--- What the task asks ---
Where the material below has a line containing "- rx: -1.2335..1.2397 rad", start repeating exactly, and keep going through the line containing "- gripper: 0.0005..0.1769", with no other lines.

Top of Data segment

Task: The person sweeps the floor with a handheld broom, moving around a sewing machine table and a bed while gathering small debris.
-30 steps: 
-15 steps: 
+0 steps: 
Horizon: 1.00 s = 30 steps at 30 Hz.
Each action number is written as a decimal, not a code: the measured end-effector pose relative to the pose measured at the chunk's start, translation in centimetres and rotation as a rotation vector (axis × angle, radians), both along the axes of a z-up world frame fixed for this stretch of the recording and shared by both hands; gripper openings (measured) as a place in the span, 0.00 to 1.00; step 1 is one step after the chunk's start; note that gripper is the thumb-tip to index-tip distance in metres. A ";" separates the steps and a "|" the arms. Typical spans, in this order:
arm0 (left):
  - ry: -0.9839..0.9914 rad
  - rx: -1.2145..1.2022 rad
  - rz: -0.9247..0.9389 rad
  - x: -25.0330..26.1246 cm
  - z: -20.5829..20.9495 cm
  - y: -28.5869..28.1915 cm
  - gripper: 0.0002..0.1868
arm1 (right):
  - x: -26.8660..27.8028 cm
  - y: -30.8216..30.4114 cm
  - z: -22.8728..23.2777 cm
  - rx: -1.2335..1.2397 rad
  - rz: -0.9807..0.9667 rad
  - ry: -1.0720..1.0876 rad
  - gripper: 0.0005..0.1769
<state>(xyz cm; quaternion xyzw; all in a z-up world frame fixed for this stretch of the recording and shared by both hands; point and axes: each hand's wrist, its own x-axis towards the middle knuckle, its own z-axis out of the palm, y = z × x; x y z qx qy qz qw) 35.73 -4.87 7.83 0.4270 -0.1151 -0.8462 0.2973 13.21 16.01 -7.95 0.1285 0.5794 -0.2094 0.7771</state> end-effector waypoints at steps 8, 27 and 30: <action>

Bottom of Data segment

--- Response box ---
  - rx: -1.2335..1.2397 rad
  - rz: -0.9807..0.9667 rad
  - ry: -1.0720..1.0876 rad
  - gripper: 0.0005..0.1769

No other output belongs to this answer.